There are many other practices I’d love to share with you (about 250, actually). Yesterday I met a new BFF named Dr. Jennifer Landa, MD. Dr. Jen is a pioneering hormone expert in Florida, and she gave me 2 more juicy tips for cortisol. Dr. Jen and I were sharing a glass of wine last night (note to self: alcohol raises cortisol and I have to limit myself, although I don’t want to be a complete monk about all of this. do you?), and she mentioned a bit of genius insight with me. Here it is (Practice #6):
6. When you are resentful, you probably need self care. I’m paraphrasing but you get the point. I love this. It shifts us out of a place of blame. In my case, my resentment is usually directed toward my darling husband or kids, whom I blame them for wanting something they probably completely deserve – such as wanting my full attention – and I need to take the feeling of resentment as a message that my self-care is not what it could be. Plus, my self care is my responsibility, not theirs. Only you can manage your self care. Don’t expect others to create the space for it. Claim it for yourself. Claim you minimally effective self care, every day. And notice that damn projections that get in the way as they are clues from your subconcious of something that needs healing.

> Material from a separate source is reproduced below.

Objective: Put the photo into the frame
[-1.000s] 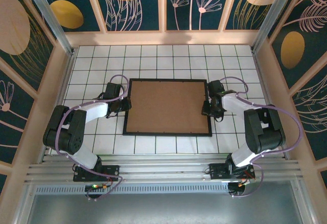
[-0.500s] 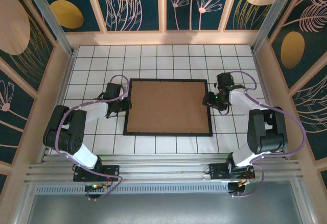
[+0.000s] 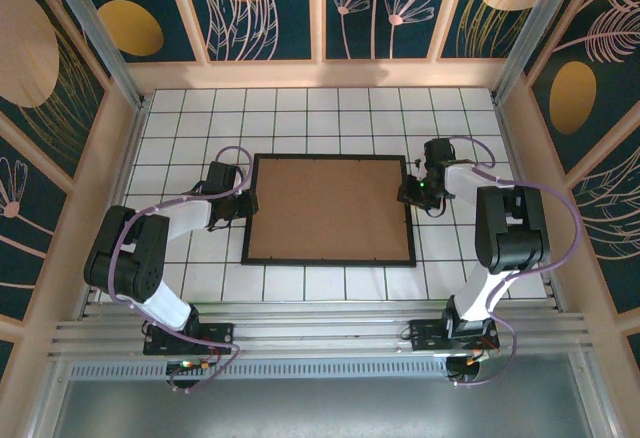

7. Dr. Jen didn’t just create on “a-ha!” moment but many. Here’s another. No one cheers when you set a boundary. Get used to it. People love it when you overprovide. When you overpromise, and overdeliver. That may be with your spouse, kids, work, clients. Notice it. Own it. Change it. The change starts with healthy boundaries and all those people who enjoy your overproviding will not be cheering you on as you take from them the things they can do for themselves, and need to be doing for themselves. But I’m cheering you on as you set your bodacious boundaries. You go, Girl!
And if you need to go deeper, if you know from that still point within, if you know that you need external accountability and a daily reminder… consider my Mission Ignition: Energy! home study course. You can learn all about it here on a brand new web-jam I just completed. Check it out here: https://fooduciary.com/mission-energy. I want to shorten the years it took me to get on the adrenal repair train. I want to shorten your learning curve. Get it!
xoxo Dr. Sara
So, I’m curious about the exercise part of it. I am a former EMT and always had to lift weights, run, do crossfit type exercise to stay strong for the job. But now I am a stay at home, homeschooling mom. I have always been a stress ball, even when I worked out everyday I have had a “muffin top.” Doesn’t seem to matter how great I eat, or how hard I worked out the darn thing is always there. So after an illness and a period (about 1 year) of very little exercise I am getting back into it. Lifting weights is fine but I have to be careful from repetitive lift injuries and I loathe running. I wonder what kind of exercise regime she follows? Strictly pilates and yoga? Any cardiovascular or weight lifting type exercise? How do you know if you exercise raises cortisol? This article intrigues me because I have struggled for a long time with high stress, low energy, depression, plain ol’ tiredness.